■ **EXERCISE PROMPT**
Where does the word "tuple" occur in the material? Copy each line that has it.

━━━━

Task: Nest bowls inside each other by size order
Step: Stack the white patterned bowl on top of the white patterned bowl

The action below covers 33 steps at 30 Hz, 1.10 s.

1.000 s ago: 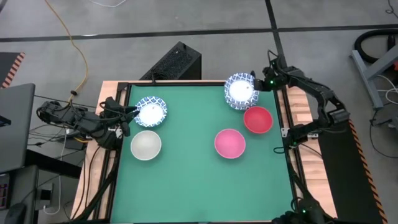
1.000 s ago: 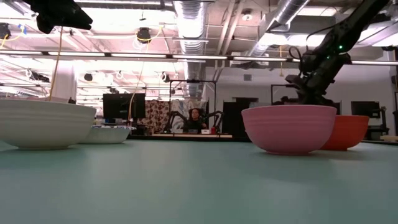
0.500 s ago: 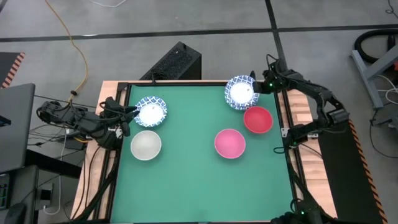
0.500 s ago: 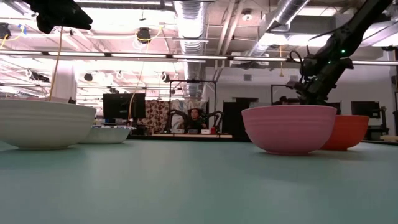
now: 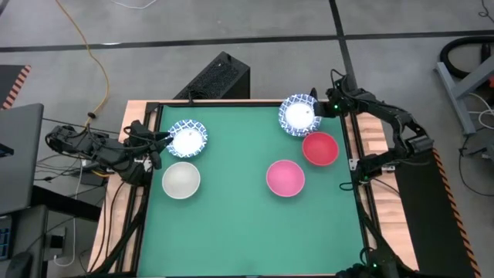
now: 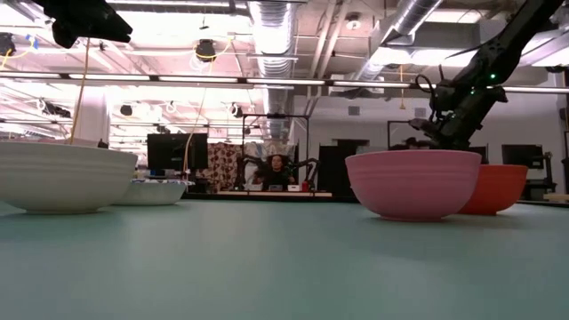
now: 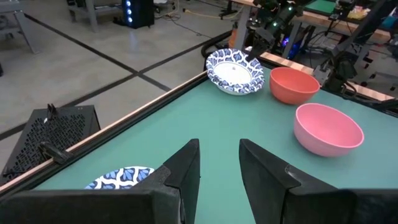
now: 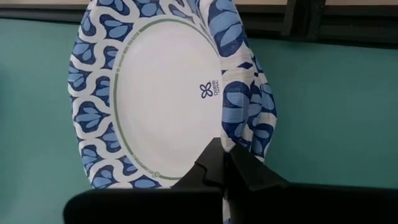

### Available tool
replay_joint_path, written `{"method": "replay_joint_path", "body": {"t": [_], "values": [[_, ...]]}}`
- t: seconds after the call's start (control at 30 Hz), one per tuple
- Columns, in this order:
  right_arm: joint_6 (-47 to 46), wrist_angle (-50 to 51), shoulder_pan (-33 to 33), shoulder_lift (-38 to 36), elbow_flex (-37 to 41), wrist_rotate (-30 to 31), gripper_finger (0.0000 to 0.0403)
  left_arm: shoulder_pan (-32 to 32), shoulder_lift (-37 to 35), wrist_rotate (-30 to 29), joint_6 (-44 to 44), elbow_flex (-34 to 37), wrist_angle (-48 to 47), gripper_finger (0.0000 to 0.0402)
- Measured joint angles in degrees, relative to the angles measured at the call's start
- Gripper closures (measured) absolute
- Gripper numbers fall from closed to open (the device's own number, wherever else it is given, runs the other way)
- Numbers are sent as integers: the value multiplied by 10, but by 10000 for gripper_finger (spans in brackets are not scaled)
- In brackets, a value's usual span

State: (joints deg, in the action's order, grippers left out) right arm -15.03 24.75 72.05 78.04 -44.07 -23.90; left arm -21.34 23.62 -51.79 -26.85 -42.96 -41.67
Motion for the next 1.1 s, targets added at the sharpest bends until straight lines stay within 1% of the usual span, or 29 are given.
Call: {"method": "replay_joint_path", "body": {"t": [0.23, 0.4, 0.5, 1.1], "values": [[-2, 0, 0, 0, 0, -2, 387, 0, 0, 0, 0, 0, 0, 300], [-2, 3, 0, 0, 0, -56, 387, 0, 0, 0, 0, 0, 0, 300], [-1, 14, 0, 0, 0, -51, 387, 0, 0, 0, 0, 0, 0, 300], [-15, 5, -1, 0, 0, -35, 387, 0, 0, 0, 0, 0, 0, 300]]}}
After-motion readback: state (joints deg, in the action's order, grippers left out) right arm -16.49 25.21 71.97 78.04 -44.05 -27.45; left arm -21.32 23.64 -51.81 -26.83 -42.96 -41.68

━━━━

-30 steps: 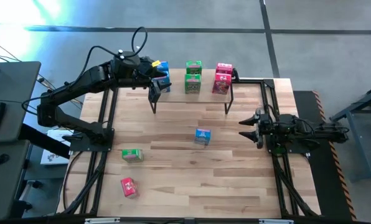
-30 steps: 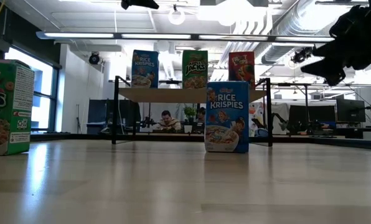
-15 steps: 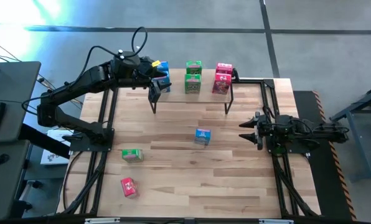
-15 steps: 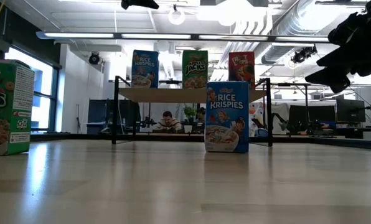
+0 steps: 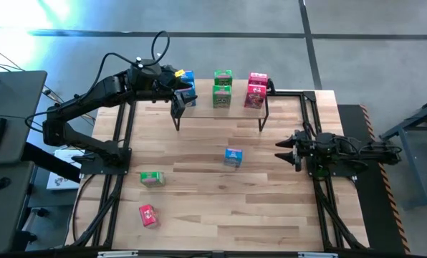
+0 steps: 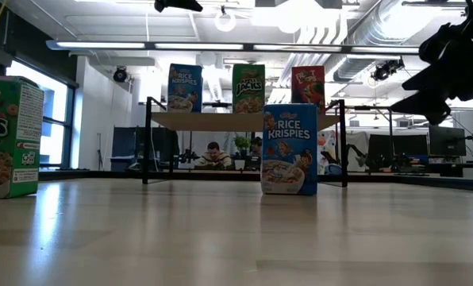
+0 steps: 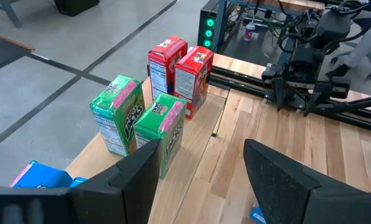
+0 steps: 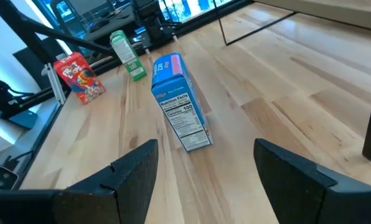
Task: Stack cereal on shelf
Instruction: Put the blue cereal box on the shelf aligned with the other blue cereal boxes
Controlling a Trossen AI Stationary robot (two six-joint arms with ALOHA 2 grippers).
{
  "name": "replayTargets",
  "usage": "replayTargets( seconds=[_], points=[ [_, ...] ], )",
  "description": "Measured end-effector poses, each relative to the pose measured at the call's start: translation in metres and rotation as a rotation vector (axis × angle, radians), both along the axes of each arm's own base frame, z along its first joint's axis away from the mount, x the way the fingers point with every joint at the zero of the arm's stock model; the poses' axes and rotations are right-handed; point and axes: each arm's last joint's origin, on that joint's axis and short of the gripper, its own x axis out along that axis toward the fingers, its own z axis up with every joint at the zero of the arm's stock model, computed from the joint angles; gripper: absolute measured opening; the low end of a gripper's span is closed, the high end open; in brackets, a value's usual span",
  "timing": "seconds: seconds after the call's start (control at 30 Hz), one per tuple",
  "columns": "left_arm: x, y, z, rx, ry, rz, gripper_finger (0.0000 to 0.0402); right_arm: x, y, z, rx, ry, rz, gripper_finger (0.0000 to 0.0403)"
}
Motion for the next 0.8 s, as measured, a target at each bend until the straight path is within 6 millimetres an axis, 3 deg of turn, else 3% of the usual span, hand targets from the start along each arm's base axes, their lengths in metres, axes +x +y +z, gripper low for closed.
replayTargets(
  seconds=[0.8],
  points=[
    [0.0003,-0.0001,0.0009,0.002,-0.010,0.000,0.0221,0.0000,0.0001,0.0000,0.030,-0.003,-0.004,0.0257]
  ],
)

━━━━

■ **WRITTEN ANSWER**
- t: seconds after the call's start (control at 30 Hz), one per tuple
  "timing": "seconds: seconds after the call's start (control at 30 Hz), one per tuple",

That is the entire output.